La photorespiration prend normalement un chemin compliqué à travers trois compartiments de la cellule de la plante. Les scientifiques ont mis au point d’autres voies pour réorienter le processus, ce qui a permis de raccourcir considérablement le trajet et d’économiser suffisamment de ressources pour stimuler la croissance des plantes de 40%. C’est la première fois qu’une résolution de photorespiration a été testé dans des conditions agronomiques réelles.
« Tout comme le canal de Panama a été un exploit technique qui a augmenté l’efficacité du commerce, ces raccourcis photorespiratoires sont un exploit technique qui s’avère un moyen unique d’accroître considérablement l’efficacité de la photosynthèse « , a déclaré Stephen Long, directeur du RIPE, directeur de la chaire Ikenberry Endowed University en sciences végétales et biologie végétale à Illinois.

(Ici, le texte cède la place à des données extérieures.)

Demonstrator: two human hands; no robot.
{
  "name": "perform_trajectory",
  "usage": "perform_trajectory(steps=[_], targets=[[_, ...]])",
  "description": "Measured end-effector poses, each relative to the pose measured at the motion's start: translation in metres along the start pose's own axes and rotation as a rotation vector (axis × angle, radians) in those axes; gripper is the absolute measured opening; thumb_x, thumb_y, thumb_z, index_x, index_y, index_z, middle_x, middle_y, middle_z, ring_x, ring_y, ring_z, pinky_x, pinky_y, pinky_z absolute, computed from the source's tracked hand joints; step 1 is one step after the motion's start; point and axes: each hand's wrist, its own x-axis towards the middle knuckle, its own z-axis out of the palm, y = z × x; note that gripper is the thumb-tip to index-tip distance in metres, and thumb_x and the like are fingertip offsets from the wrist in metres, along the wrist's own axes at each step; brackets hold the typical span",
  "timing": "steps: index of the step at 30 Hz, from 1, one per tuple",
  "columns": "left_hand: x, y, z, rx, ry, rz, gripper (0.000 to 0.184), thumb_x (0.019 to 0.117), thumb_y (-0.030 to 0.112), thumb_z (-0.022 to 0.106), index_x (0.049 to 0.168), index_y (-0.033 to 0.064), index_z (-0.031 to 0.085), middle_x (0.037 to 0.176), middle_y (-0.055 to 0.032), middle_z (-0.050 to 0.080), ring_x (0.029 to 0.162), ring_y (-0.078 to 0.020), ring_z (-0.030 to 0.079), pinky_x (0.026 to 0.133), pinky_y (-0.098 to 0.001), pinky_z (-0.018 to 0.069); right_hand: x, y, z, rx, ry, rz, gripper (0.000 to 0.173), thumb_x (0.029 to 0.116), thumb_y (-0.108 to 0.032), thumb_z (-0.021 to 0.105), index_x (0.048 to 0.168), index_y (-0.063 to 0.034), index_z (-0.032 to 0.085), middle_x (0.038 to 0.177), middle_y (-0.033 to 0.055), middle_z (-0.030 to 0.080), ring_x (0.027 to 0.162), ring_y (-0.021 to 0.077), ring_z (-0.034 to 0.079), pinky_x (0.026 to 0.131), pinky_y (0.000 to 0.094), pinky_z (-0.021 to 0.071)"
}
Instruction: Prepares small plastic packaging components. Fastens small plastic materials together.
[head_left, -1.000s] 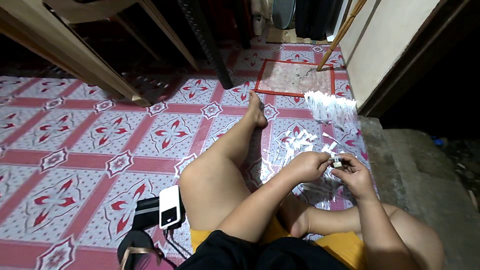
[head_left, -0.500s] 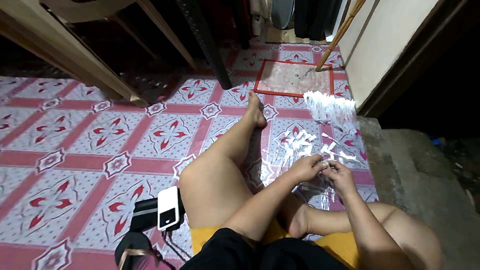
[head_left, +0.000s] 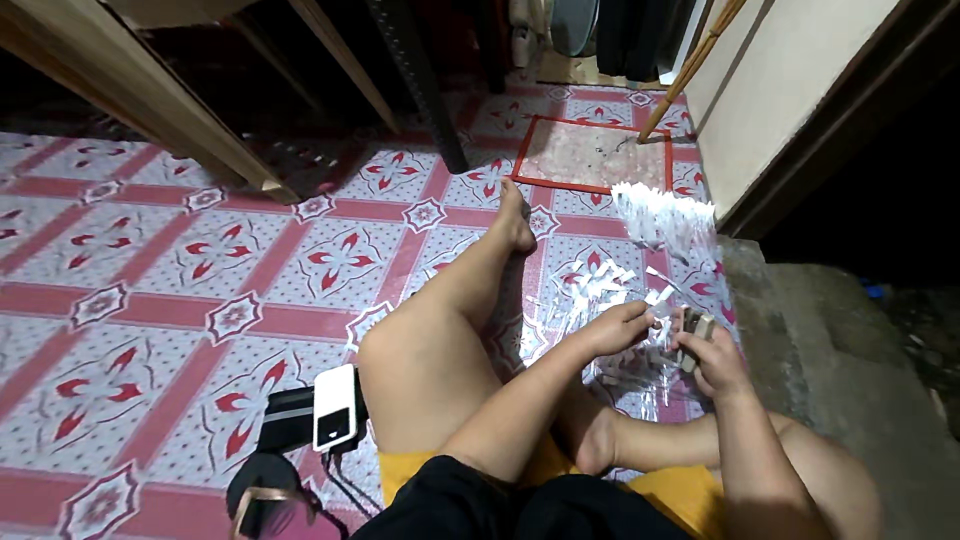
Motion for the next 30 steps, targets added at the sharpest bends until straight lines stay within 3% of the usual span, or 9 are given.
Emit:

L’équipe a conçu trois itinéraires de rechange pour remplacer les circuits natifs. Pour optimiser les nouvelles voies, ils ont conçu des constructions génétiques à l’aide de différents ensembles de promoteurs et de gènes, créant essentiellement une série de feuilles de route uniques. Ils ont testé ces feuilles de route sur 1 700 plantes afin d’évaluer les plus performantes.
Au cours de deux années d’études sur le terrain, ils ont constaté que ces plantes modifiées se développaient plus rapidement, poussaient plus haut et produisaient environ 40% plus de biomasse, dont la plupart se trouvaient dans des tiges de 50% plus grandes.
L’équipe a testé leurs hypothèses sur le tabac : une plante modèle idéale pour la recherche sur les cultures parce qu’elle est plus facile à modifier et à tester que les cultures vivrières, mais contrairement aux autres modèles de plantes, elle développe un couvert foliaire et peut être testée sur le terrain. Aujourd’hui, l’équipe se sert de ces résultats pour augmenter le rendement du soja, du niébé, du riz, de la pomme de terre, de la tomate et de l’aubergine.
« La Rubisco a encore plus de mal à extraire le dioxyde de carbone de l’oxygène à mesure qu’il se réchauffe, ce qui provoque davantage de photorespiration « , a déclaré Amanda Cavanagh, co-auteure et chercheuse postdoctorale de l’Illinois travaillant sur le projet RIPE. « Notre objectif est de construire de meilleures plantes qui peuvent supporter la chaleur aujourd’hui et à l’avenir, afin d’aider les agriculteurs à se doter de la technologie dont ils ont besoin pour nourrir le monde. »
Bien qu’il faudra probablement plus d’une décennie pour que cette technologie se traduise en cultures vivrières et obtienne l’approbation réglementaire, le RIPE et ses promoteurs sont déterminés à faire en sorte que les petits exploitants agricoles, en particulier en Afrique subsaharienne et en Asie du Sud-Est, aient accès sans redevances à toutes les avancées du projet.